Section 30 - Appointment of directors of public health
388.This section requires local authorities and the Secretary of State to appoint directors of public health and makes related provision. PCTs are currently required to appoint directors of public health to provide local leadership and co-ordination of public health activity, but the section would in effect transfer that requirement to local authorities. The intention is that the director of public health role will become integral to the new public health responsibilities that this Act confers on local authorities. The provision applies to local authorities which have a duty to improve public health under new section 2B of the NHS Act.

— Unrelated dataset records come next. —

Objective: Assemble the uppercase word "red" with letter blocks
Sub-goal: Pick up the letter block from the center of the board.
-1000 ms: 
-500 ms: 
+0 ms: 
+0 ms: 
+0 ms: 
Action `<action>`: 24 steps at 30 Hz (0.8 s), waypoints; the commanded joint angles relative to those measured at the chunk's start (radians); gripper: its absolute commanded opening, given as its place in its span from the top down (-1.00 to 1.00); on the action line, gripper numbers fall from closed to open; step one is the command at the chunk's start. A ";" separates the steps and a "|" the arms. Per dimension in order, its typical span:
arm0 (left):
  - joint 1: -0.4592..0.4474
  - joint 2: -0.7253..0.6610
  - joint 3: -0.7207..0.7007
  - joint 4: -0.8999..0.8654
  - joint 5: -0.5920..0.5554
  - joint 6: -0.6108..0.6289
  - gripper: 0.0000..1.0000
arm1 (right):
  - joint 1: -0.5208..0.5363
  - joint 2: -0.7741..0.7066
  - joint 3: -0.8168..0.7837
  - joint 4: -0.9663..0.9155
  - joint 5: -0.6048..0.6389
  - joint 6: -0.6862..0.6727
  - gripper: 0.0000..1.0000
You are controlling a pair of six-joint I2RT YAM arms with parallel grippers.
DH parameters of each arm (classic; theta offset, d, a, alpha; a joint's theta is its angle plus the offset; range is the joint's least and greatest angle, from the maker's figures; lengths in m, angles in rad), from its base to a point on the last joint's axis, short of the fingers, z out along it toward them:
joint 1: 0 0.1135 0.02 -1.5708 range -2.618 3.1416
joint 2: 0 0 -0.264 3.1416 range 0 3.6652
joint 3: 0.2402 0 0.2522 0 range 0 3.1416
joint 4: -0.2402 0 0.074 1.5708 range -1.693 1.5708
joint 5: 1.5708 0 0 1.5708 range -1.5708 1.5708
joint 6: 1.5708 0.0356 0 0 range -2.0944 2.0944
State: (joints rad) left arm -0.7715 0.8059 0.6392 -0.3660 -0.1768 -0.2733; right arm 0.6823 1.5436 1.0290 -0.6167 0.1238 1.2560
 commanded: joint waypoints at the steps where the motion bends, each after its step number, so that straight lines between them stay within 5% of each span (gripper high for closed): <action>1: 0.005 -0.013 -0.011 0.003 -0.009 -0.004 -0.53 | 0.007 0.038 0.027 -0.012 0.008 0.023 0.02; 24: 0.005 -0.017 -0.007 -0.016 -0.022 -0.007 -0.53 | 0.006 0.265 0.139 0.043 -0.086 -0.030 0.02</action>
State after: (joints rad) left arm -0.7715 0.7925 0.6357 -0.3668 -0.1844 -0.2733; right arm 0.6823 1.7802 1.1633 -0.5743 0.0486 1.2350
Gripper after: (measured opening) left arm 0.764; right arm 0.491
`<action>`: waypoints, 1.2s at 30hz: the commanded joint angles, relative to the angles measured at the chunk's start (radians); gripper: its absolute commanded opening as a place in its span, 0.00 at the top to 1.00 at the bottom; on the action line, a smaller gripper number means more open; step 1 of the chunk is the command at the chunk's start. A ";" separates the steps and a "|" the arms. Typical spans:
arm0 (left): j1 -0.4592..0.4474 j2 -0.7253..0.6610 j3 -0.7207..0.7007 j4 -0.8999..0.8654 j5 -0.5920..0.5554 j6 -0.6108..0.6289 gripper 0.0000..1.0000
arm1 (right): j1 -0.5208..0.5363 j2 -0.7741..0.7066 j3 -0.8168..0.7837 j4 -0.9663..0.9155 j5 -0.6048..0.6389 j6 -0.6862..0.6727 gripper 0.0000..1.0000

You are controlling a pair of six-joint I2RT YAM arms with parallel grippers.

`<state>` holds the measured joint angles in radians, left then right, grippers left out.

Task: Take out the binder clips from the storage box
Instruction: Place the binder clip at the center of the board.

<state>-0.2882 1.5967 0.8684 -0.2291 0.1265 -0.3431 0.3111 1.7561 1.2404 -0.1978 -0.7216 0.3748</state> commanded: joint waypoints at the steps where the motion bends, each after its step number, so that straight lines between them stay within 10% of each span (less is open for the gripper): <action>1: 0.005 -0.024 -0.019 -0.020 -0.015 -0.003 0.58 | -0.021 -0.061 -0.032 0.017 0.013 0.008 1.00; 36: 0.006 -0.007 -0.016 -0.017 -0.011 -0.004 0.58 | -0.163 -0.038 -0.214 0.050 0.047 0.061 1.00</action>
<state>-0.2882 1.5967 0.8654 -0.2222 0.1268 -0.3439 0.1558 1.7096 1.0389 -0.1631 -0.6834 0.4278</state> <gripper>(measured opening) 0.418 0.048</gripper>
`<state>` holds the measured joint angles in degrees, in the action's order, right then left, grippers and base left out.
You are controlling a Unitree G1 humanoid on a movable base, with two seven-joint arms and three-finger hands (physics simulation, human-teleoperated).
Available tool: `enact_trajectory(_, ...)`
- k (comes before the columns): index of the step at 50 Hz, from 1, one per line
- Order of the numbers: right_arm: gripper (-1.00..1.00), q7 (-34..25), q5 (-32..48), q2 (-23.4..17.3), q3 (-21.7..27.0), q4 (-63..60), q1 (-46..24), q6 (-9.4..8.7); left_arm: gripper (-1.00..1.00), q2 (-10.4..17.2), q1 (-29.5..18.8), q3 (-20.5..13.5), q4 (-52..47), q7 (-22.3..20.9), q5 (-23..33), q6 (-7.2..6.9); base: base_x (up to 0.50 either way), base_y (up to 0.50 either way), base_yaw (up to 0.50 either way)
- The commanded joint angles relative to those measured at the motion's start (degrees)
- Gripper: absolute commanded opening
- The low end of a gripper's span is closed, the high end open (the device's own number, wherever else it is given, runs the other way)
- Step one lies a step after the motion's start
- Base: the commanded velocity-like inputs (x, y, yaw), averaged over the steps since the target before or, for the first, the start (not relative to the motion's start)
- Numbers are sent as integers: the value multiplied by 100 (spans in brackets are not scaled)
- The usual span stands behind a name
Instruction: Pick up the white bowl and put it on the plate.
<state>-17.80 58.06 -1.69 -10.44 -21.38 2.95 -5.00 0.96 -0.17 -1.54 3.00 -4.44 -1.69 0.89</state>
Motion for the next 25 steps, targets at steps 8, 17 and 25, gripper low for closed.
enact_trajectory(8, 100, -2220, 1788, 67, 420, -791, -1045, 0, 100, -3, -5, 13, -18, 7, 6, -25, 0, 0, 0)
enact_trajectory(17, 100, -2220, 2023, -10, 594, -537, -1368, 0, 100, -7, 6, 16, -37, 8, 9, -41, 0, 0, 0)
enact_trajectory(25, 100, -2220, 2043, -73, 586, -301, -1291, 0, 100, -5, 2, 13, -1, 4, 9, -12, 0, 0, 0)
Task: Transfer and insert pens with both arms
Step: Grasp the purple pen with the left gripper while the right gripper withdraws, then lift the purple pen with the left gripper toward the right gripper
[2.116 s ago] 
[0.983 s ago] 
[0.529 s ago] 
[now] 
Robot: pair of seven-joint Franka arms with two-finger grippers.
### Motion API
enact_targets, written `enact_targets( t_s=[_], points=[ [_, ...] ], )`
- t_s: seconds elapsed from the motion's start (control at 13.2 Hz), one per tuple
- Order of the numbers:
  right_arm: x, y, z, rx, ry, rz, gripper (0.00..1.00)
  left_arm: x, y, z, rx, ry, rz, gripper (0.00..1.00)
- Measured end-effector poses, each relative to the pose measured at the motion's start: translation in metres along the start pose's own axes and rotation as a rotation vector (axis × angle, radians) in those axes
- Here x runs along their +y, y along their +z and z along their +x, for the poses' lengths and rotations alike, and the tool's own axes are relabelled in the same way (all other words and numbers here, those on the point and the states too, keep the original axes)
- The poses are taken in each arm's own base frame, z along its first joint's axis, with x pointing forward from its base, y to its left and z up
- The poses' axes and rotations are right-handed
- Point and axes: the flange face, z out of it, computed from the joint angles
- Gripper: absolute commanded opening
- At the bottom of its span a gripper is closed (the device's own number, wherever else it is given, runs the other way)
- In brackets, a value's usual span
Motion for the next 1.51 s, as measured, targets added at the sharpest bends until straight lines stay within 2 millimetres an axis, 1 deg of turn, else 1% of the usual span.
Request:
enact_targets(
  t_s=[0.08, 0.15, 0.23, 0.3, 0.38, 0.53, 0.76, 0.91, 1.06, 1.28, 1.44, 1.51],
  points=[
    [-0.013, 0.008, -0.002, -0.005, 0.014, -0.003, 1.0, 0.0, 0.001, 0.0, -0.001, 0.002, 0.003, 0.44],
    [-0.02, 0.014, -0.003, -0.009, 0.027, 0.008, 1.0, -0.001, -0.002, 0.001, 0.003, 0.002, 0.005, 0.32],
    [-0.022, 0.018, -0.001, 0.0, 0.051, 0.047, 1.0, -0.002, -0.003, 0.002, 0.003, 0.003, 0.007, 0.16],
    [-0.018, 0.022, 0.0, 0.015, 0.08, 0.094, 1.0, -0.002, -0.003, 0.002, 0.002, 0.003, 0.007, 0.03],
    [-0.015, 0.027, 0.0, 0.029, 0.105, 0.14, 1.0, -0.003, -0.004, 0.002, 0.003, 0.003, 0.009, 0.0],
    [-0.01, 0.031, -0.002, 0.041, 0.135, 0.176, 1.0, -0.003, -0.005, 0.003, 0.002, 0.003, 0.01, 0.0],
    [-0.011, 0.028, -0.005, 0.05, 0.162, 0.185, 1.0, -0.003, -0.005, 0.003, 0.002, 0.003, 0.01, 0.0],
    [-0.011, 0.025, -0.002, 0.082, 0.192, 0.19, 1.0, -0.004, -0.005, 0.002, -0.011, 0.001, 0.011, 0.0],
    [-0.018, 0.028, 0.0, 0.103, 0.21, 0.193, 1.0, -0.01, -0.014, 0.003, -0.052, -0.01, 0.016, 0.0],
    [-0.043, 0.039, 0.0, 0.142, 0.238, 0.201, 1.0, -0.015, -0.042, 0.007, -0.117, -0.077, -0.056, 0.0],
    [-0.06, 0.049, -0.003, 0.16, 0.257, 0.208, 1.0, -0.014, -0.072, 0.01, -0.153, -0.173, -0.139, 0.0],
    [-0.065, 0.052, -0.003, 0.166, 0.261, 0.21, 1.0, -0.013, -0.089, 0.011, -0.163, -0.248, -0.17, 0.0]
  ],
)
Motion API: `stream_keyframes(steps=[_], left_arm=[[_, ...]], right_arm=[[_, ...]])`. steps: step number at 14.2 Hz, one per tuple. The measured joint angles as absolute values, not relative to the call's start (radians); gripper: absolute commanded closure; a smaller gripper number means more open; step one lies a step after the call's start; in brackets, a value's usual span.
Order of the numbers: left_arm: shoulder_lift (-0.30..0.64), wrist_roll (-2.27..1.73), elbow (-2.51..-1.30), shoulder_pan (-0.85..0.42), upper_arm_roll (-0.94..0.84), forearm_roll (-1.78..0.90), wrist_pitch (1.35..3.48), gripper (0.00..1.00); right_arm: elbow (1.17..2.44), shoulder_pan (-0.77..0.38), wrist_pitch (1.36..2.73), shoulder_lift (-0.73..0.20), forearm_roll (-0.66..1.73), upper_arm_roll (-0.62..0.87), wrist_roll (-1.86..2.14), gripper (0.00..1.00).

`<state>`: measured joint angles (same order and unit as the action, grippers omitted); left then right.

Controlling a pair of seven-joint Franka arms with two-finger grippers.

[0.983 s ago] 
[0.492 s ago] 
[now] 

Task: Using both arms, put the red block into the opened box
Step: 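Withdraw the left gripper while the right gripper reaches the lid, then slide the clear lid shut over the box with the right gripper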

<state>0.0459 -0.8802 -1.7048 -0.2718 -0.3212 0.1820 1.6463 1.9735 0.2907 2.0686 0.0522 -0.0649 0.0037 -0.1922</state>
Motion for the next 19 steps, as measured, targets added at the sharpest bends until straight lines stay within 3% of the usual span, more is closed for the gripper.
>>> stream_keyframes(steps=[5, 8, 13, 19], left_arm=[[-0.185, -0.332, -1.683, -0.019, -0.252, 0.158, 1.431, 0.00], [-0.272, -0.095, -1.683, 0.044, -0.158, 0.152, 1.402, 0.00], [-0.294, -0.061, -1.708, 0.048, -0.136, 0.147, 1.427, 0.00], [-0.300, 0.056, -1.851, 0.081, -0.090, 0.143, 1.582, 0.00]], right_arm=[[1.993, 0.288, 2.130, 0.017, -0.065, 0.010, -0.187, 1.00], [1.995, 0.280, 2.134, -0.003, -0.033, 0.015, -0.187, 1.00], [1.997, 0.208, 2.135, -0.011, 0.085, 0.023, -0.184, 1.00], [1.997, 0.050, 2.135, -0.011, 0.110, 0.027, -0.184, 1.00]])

389.The section inserts a new section 73A into the NHS Act. Subsection (1) provides that each local authority must, acting jointly with the Secretary of State, appoint a director of public health. It then defines the responsibilities of directors of public health as including:
the new health improvement duties that this Act would place on local authorities;
the exercise of any public health functions of the Secretary of State which the Secretary of State requires the local authority to exercise by regulations under section 6C of the NHS Act;
any public health activity undertaken by the local authority under arrangements with the Secretary of State;
local authority functions in relation to planning for, and responding to, emergencies that present a risk to public health;
the local authority role in co-operating with police, probation and prison services in relation to assessing risks of violent or sexual offenders; and
other public health functions that the Secretary of State may specify in regulations (e.g. functions in relation to making representations about the grant of a license to use premises for the supply of alcohol).
390.Directors of public health will be local authority employees. Local authorities will be able to dismiss their directors of public health, but only after consulting the Secretary of State (although the Secretary of State will not have a veto) (subsections (5) and (6)).
391.Where the Secretary of State considers a director of public health has failed or might have failed to carry out certain aspects of the director’s responsibilities then the Secretary of State may require the local authority to take certain action. The responsibilities in question are the director’s responsibilities for the exercise of the Secretary of State’s public health functions which have been conferred on the local authority by regulations or agreement. The Secretary of State would not be able to take action in relation to the public health functions conferred directly on the local authority by the NHS Act (e.g. section 2B). The action which the Secretary of State may require consists of reviewing and investigating the director of public health’s performance, considering any steps that may be necessary (including any that the Secretary of State may require the local authority to consider) and then reporting back to the Secretary of State on the action it has taken. See subsections (3) and (4).